A 2012 study, "Indiscriminate Discrimination: A correspondence test for ethnic homophily in the Chicago Labor Market" found a similar but less marked bias in favor of "white sounding" names (which this study referred to as "Anglo-Saxon," which I have quibbles with as a history major, but that's an issue for another time). This one found that resumes with "Anglo-Saxon" names generated nearly 33% more callbacks than identical resumes with either African-American or "foreign" names (the "foreign" names were designed to be of an unidentifiable ethnic origin to most Americans).
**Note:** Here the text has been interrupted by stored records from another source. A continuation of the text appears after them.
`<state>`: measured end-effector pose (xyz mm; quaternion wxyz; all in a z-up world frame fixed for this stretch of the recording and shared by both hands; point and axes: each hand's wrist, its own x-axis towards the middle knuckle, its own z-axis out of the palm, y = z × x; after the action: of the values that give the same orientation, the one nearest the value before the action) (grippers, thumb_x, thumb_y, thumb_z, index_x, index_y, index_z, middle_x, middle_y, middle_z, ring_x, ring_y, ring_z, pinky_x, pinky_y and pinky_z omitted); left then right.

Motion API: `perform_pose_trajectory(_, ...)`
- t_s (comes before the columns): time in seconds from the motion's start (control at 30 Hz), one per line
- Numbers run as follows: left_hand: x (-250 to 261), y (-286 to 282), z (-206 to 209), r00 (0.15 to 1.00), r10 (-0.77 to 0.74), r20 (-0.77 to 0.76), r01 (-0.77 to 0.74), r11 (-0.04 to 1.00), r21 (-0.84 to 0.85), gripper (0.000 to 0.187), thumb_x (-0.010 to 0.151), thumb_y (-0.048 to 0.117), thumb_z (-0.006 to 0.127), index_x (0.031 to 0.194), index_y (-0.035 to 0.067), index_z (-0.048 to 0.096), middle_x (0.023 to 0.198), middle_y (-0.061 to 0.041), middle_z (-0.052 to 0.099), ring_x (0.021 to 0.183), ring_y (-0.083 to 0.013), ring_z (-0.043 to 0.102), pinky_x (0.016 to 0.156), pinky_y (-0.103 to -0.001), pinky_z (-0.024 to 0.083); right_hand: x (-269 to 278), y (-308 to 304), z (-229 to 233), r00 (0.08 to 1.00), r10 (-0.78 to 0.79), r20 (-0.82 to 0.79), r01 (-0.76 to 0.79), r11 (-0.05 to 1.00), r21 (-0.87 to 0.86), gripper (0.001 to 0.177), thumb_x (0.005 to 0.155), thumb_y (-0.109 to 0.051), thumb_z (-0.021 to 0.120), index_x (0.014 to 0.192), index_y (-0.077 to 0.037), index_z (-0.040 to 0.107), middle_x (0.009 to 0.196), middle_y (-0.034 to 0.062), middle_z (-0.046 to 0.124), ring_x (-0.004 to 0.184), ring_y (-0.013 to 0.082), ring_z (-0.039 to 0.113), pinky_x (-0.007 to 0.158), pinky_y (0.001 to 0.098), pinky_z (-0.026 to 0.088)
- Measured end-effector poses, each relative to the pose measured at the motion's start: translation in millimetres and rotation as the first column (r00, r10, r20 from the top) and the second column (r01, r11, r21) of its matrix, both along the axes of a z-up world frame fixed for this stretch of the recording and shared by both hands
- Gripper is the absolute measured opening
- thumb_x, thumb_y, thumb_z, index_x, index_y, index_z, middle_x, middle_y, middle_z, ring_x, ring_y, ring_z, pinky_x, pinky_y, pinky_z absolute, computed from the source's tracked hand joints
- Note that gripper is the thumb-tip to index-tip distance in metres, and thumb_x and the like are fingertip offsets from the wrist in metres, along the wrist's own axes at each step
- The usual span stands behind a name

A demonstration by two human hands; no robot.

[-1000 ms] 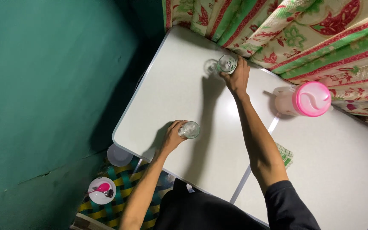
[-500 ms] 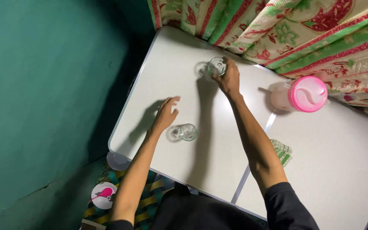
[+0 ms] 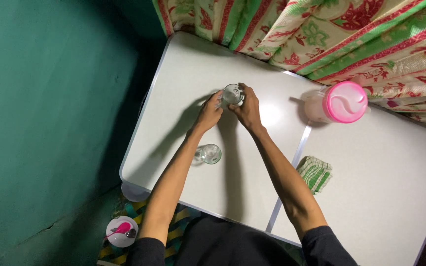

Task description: The person wipes two clear drinking glasses with a green and white striped cloth on a white table. They handle one glass at a time, rotating it while wiping the exterior, then place it back on the table. A pink-lidded pitcher and another glass remain on the table throughout.

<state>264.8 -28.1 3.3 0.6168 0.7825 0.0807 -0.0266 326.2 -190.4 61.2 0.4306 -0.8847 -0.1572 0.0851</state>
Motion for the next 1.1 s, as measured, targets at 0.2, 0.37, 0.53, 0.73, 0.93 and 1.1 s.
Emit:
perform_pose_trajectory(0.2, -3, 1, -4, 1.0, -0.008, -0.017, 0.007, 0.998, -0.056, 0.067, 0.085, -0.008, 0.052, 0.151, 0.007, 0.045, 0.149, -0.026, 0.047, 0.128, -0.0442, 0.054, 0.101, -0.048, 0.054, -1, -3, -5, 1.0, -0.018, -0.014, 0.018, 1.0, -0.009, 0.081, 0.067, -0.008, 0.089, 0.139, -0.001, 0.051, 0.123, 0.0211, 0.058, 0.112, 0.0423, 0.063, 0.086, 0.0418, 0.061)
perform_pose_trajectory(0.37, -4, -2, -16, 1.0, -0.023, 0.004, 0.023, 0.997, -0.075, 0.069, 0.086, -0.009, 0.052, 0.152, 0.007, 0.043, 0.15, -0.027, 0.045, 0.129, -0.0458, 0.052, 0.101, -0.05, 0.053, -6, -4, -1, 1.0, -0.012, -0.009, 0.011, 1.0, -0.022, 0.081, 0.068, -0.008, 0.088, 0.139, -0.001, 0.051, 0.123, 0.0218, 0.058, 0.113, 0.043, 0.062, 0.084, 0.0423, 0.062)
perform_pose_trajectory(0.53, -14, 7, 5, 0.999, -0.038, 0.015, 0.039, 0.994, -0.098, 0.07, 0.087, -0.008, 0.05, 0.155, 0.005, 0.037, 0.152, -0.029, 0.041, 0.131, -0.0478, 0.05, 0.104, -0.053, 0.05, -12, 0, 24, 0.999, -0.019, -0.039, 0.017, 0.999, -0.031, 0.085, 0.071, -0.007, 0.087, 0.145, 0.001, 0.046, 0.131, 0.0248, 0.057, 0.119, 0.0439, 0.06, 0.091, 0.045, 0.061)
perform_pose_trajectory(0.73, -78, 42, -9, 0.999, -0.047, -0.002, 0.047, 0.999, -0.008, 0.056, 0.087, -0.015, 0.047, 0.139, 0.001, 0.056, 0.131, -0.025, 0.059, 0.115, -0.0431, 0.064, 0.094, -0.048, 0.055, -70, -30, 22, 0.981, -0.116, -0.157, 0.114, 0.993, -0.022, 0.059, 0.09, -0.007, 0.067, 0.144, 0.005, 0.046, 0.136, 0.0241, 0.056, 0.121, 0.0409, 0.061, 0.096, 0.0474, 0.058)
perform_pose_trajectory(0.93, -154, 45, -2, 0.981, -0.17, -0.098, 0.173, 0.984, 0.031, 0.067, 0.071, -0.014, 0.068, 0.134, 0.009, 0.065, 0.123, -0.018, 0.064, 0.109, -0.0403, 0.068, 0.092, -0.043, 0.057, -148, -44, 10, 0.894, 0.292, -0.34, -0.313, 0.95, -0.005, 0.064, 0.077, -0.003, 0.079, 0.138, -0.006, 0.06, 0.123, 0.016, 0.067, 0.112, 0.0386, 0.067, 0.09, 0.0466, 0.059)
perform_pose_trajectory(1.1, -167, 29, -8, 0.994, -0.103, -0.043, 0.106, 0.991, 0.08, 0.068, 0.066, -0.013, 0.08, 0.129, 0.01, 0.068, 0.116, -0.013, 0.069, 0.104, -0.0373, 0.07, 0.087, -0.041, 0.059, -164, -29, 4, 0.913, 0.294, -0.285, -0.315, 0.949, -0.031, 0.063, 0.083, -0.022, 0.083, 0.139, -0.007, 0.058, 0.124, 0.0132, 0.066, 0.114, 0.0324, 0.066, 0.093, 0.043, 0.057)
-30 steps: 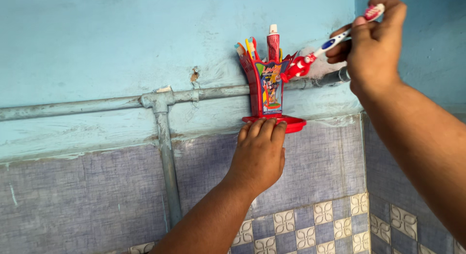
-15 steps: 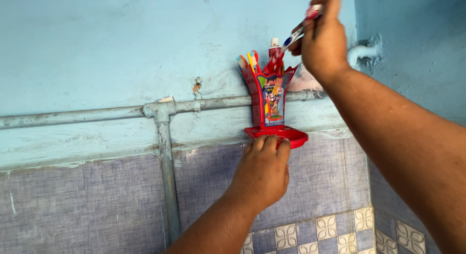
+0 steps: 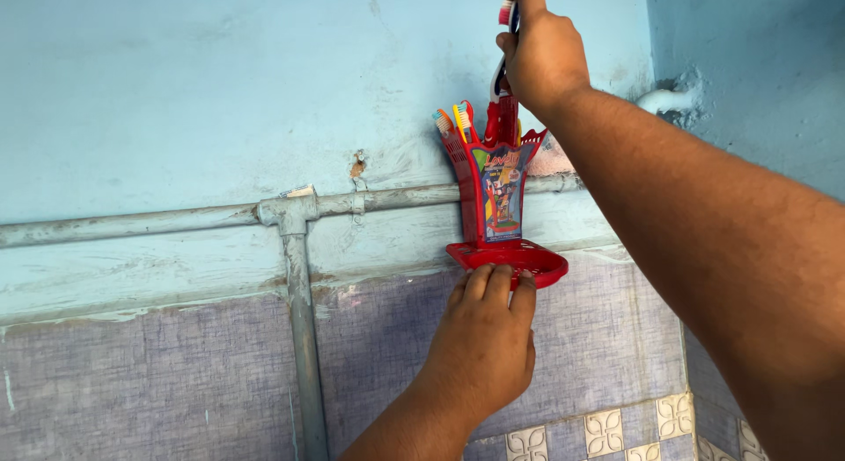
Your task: The person picks up toothbrushes and a tube of toothpaste from a box and places them into a wall-mounted red toothbrush holder.
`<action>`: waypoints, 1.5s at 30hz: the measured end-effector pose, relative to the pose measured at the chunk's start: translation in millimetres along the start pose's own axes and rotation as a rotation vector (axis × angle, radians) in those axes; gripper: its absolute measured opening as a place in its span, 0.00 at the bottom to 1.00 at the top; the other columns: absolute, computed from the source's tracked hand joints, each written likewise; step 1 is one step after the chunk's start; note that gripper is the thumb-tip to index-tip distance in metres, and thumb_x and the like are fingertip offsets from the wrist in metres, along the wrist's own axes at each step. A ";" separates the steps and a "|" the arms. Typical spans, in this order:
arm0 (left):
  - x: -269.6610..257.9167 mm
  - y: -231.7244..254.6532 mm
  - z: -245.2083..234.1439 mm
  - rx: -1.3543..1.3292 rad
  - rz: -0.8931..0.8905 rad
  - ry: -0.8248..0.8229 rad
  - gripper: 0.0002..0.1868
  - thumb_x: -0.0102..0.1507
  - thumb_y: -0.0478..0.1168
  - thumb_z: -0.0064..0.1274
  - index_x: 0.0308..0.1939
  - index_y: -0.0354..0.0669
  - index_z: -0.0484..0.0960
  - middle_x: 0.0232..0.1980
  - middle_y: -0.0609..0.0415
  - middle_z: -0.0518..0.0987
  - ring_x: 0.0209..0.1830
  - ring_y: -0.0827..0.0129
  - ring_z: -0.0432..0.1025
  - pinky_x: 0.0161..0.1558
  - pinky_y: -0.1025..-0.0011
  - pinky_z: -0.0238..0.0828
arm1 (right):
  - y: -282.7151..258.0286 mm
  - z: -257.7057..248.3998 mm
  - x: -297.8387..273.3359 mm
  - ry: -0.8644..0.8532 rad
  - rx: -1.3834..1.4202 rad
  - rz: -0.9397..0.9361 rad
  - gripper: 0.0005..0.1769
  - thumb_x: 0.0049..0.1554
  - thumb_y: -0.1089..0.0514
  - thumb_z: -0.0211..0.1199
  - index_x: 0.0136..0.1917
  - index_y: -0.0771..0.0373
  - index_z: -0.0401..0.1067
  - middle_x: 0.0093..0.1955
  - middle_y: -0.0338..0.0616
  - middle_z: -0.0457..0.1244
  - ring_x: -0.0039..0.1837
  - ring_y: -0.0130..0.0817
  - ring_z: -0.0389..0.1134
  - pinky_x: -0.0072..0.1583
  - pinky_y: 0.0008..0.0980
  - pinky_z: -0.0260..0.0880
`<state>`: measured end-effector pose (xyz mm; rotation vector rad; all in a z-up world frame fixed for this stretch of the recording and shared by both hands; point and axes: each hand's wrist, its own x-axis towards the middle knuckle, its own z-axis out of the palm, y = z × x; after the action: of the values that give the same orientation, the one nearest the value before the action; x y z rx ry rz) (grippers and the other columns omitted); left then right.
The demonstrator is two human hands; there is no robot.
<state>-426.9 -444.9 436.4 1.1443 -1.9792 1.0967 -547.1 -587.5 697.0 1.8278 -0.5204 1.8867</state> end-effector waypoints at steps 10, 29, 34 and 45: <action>-3.1 -0.1 0.5 -0.001 0.013 0.002 0.32 0.58 0.36 0.57 0.64 0.23 0.70 0.65 0.25 0.69 0.70 0.36 0.62 0.69 0.44 0.56 | 6.5 7.6 -2.3 -0.210 -0.085 0.071 0.24 0.64 0.58 0.61 0.71 0.60 0.61 0.50 0.59 0.70 0.53 0.56 0.72 0.55 0.48 0.72; -2.1 1.2 -2.0 0.023 0.004 -0.032 0.31 0.61 0.37 0.55 0.65 0.23 0.69 0.67 0.24 0.67 0.71 0.36 0.61 0.69 0.44 0.56 | -56.0 -8.2 -22.1 -0.582 -0.226 0.225 0.38 0.66 0.56 0.56 0.83 0.55 0.42 0.57 0.60 0.68 0.59 0.53 0.72 0.58 0.49 0.74; -5.0 1.8 0.2 0.040 0.014 -0.018 0.32 0.60 0.37 0.55 0.65 0.22 0.68 0.67 0.23 0.67 0.71 0.35 0.61 0.70 0.45 0.56 | -47.4 -3.3 -44.6 -0.473 -0.102 0.203 0.54 0.61 0.57 0.61 0.83 0.67 0.26 0.51 0.64 0.69 0.54 0.57 0.72 0.59 0.46 0.71; -6.3 2.3 3.4 0.059 0.035 0.017 0.33 0.60 0.37 0.53 0.67 0.21 0.66 0.69 0.23 0.65 0.73 0.34 0.59 0.71 0.44 0.53 | -6.0 17.2 -117.6 -0.112 -0.054 -0.299 0.18 0.58 0.61 0.65 0.60 0.64 0.68 0.59 0.55 0.64 0.62 0.54 0.66 0.65 0.46 0.67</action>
<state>-426.4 -444.7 429.0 1.1305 -1.9725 1.1869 -528.1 -599.8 580.2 1.8664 -0.3104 1.5663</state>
A study published last year found that resumes with a variety of traditionally "white" (Anderson and Thompson), "African-American" (Washington and Jefferson), and "Hispanic" (Hernandez and Garcia) surnames were not treated in a manner that indicated systematic employer preferences for applicants from particular race groups. However, the researchers themselves acknowledged to the Chicago Tribune that last names may be a weak signal of race. "Though 90 percent of people with the last name Washington are black and 75 percent of those named Jefferson are black, 'there is the fair criticism that maybe no one knows that,' Koedel said."
So does this sort of racial bias still exist in hiring? It's hard to know, but it seems likely. As a white woman myself, I'm never going to discount another person's stories of racial discrimination. That's not my job in this case; my role is to listen and learn and be the best ally I can be. As an article in Forbes pointed out, "'We're not claiming that employers engage in discriminatory behavior consciously, or that this is necessarily an issue of racism,' wrote Marianne Bertrand, a researcher on the 2002 study. 'It is important to teach people in charge of hiring about the subconscious biases they may have, and figure out a way to change these patterns.'" So hopefully these are trends that can be changed and fixed with effort and work.